The Tip Sheet

The Telegraph reveals its top pick among London’s generalist listed property funds, while This is Money notes that The European Smaller Cos Trust is ‘underpinned by rather good performance numbers’.

ByFrank Buhagiar

Questor: This fund is our pick of the property Reits

With so many London-listed property REITs to choose from wouldn’t it be handy if a national tipster came out with its top pick in the sector? Enter The Telegraph’s Questor, although the Column does make the reader wait for 15 paragraphs before the big reveal. For the record, the preceding 15 paragraphs run through how shares in generalist listed property funds trade at over 25% discounts to net assets and that these ‘abnormally wide discounts present a good opportunity with real estate recovering after a two-year slump’ – the commercial property market is showing signs of stabilising and encouragingly, rents are growing, most notably in the logistics sector.

As for which is Questor’s top pick, three funds stand out based on the latest round of financial results from the sector. First, there’s Custodian Property Income Reit. Questor thinks the 21% discount ‘looks great value for a diversified £412m portfolio of smaller properties outside London that is 40pc invested in industrials and 23pc in retail warehouses.’ What’s more, with the shares trading on an 8.4% prospective yield, shareholders are effectively being paid to wait for a recovery.

Next up, Schroder Real Estate on a 7.8% yield. According to Questor, ‘On a 23pc discount the shares look attractive, particularly with a 61.5pc exposure to industrial estates and retail warehouses.’ Although the article does points out that asset sales are required to lower the company’s debt levels which currently stand at 37% of assets.

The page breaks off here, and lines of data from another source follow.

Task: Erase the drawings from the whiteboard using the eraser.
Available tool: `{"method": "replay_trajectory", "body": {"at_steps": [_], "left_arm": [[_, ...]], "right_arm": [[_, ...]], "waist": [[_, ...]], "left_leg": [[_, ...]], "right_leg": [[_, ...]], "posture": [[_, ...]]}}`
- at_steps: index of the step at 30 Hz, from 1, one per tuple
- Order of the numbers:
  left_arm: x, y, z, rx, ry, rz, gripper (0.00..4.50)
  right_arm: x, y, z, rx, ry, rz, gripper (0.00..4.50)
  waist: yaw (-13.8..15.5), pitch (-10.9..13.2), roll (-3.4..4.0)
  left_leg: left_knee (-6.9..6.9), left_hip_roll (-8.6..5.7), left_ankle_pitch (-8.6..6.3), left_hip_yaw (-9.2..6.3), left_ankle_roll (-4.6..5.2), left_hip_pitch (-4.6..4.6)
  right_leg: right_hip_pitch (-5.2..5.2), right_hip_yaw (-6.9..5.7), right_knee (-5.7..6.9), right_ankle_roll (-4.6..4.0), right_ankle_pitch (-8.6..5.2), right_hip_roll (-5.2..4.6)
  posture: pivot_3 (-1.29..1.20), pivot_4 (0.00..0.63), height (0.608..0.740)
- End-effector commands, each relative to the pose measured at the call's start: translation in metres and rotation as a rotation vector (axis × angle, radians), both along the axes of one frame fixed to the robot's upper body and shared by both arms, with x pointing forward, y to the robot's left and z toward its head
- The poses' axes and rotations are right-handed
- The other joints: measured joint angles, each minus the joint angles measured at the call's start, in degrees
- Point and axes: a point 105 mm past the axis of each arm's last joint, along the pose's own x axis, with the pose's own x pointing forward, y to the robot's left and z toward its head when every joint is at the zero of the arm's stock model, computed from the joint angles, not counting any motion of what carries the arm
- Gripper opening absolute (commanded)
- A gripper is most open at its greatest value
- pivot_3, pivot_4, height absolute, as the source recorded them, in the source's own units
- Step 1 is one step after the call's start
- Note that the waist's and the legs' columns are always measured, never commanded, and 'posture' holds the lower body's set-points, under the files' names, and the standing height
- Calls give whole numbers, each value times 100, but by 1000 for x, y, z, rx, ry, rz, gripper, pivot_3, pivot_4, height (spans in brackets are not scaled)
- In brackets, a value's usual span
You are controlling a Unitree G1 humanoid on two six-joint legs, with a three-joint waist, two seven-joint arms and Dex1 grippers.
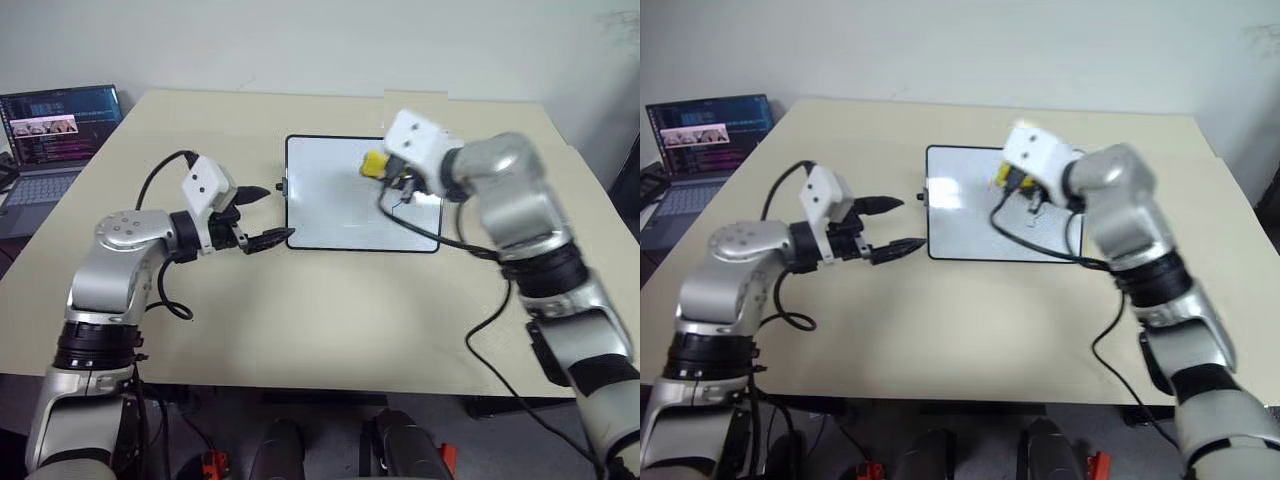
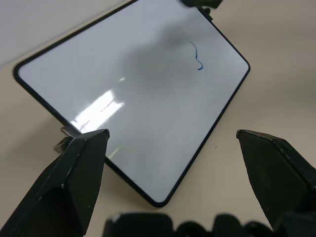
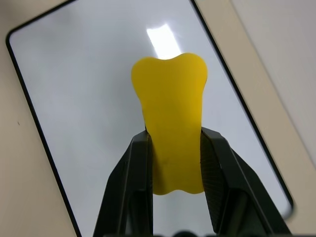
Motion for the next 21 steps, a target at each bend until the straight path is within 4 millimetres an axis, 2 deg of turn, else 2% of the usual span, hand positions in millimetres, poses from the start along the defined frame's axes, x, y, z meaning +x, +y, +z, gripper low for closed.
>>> {"method": "replay_trajectory", "body": {"at_steps": [1,5,9,14,21], "left_arm": [[-3,6,25,22,-86,-7,4500],[-1,5,29,28,-96,-13,4500],[1,3,29,28,-94,-20,4500],[2,2,27,26,-87,-26,4500],[3,3,26,26,-84,-29,4500]], "right_arm": [[-10,-41,20,29,-70,-59,969],[-21,-79,14,23,-46,-109,969],[-29,-97,3,8,-29,-135,969],[-30,-110,-6,14,-21,-179,969],[-27,-107,-2,23,-33,-177,969]], "waist": [[1,1,0],[7,2,1],[-29,2,1],[-31,2,2],[-17,3,3]], "left_leg": [[-2,0,0,2,0,-3],[-7,-3,-2,5,-1,-12],[-11,-2,-2,9,0,-5],[-8,-2,-1,12,-1,-2],[-8,-2,-1,14,-1,-2]], "right_leg": [[0,1,-5,0,0,-2],[-5,1,-12,2,-1,-6],[-5,5,-10,1,-2,-5],[-4,9,-5,1,-2,-5],[-4,9,-6,1,-2,-5]], "posture": [[0,150,740],[0,150,740],[0,150,740],[0,150,740],[0,150,740]]}}
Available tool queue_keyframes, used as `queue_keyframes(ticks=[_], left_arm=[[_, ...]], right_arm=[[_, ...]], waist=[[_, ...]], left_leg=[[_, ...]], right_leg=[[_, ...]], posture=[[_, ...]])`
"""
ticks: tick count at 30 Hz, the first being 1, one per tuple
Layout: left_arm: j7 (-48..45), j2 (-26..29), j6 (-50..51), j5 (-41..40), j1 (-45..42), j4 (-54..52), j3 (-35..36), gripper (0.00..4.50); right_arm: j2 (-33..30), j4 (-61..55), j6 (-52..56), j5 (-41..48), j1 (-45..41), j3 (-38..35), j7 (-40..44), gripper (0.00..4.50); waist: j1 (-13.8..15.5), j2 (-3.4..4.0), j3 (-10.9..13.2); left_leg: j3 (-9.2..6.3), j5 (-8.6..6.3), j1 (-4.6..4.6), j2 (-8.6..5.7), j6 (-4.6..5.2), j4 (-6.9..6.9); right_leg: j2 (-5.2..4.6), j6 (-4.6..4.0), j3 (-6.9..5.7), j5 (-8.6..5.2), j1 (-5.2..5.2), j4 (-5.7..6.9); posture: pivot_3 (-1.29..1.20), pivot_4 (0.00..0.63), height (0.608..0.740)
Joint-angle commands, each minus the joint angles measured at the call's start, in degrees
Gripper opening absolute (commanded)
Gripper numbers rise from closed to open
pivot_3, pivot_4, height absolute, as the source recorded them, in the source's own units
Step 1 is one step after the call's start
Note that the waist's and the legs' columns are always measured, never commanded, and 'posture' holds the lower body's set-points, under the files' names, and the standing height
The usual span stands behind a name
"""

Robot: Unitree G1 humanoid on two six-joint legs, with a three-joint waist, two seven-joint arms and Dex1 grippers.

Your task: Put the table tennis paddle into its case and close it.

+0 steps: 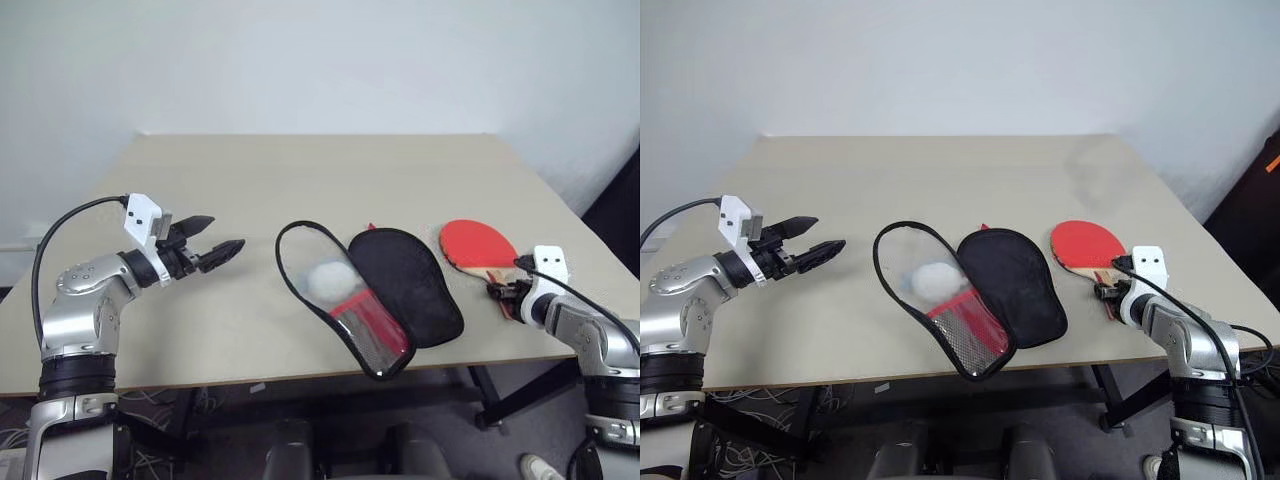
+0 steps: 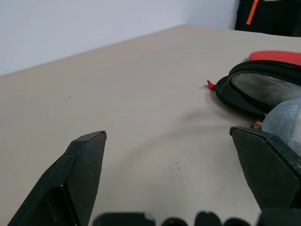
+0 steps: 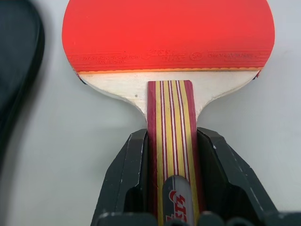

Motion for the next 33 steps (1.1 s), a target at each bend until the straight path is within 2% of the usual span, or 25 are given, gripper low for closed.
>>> queue_keyframes(ticks=[1, 5, 8, 11, 17, 33], left_arm=[[0.13, 0.11, -1.63, -0.05, -1.05, -0.25, 0.49, 4.5], [0.13, -0.04, -2.01, -0.03, -1.19, 0.24, 0.45, 4.5], [0.09, -0.04, -2.2, -0.02, -1.23, 0.48, 0.42, 4.5], [0.16, -0.03, -2.1, -0.06, -0.9, 0.19, 0.47, 4.5], [0.2, 0.33, -1.56, -0.28, 0.02, -0.86, 0.78, 4.5], [0.85, 0.38, -0.89, -0.66, 1.02, -2.11, 0.97, 4.5]], right_arm=[[3.54, -9.42, 2.53, 6.44, -4.77, -2.39, -0.41, 1.13], [7.79, -19.44, 7.95, 9.0, -4.4, 3.95, -1.43, 1.13], [9.42, -21.99, 10.28, 9.2, -4.19, 5.28, -3.02, 1.13], [11.51, -25.72, 13.02, 8.34, -1.66, 10.24, -5.51, 1.13], [11.15, -27.49, 12.97, 6.06, 2.56, 15.27, -7.13, 1.13], [6.81, -27.62, 12.31, 4.02, 3.41, 14.73, -6.39, 1.13]], waist=[[-0.2, 0.13, 0.08], [-0.26, 0.14, 0.08], [-0.14, 0.14, 0.08], [0.29, 0.13, 0.07], [-0.06, 0.11, 0.06], [-0.21, 0.08, 0.05]], left_leg=[[0.0, 0.0, -0.01, 0.0, 0.0, -0.01], [0.0, 0.0, 0.02, 0.04, -0.01, -0.16], [0.03, 0.02, 0.05, 0.07, -0.02, -0.18], [0.0, 0.02, 0.04, -0.06, -0.02, -0.17], [0.32, 0.07, 0.08, -0.16, -0.17, -0.47], [0.41, 0.27, 0.23, -0.15, -0.51, -0.87]], right_leg=[[0.02, 0.0, 0.0, 0.0, 0.0, 0.01], [0.11, 0.05, 0.0, -0.04, 0.04, -0.02], [0.15, 0.05, -0.01, -0.04, 0.07, -0.01], [0.0, 0.06, -0.14, -0.03, 0.08, -0.05], [-0.02, 0.11, 0.12, 0.03, -0.01, -0.03], [0.0, 0.09, 0.22, 0.03, -0.11, -0.1]], posture=[[0.0, 0.0, 0.654], [0.0, 0.0, 0.654], [0.0, 0.0, 0.654], [0.0, 0.0, 0.654], [0.0, 0.0, 0.654], [0.0, 0.0, 0.654]])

Making up the top three, Picton Property Income. Like the Schroder fund, its £525m portfolio has a large weighting to industrials (59%). A further 7% is in retail warehouses and 30% in offices. But, ‘despite beating its commercial property benchmark for 11 years in a row, with 153pc growth in net asset value over 10 years, the shares languish on a 30pc discount.’ Compared to the previous two funds, Picton’s yield (5.5%) is lower, but growth prospects are higher thanks to having an estimated rental value 29pc above current rents’. Because of this, ‘While Custodian and Schroders may attract income seekers, we believe Picton could generate higher total returns.’ Guess that makes it the Picton of the crop.

This is Money THE EUROPEAN SMALLER COMPANIES TRUST: Fund that runs with the winners in global markets

The European Smallers Companies Trust’s turn under the This is Money spotlight. And it’s easy to see why. That’s because the fund ‘is underpinned by rather good performance numbers’. Over one year, the fund is up 23%. Over five years, the gain stands at 95%. ‘Trusts with a similar investment mandate have somewhat trailed in its wake.’

A big reason behind the strong numbers is the £739 million fund’s focus on investing in undervalued companies that are global businesses as opposed to being European-centric. So, even though many European countries are faced with economic and political uncertainty, businesses across the continent are still able to flourish.

Fund manager Ollie Beckett also cites the trust’s diversified portfolio – there are currently 131 holdings with the biggest position only accounting for 3.1% of the trust’s assets. As Beckett explains ‘In the smaller companies’ space, diversity pays – not high conviction investing. As an investment manager, you are going to get around 44 per cent of your stock picks wrong.’ Important then to squeeze as much as possible out of the 56% that are the winners ‘The key is to gain confidence in these winners, build positions and run with them. That way, you make profits for your shareholders.’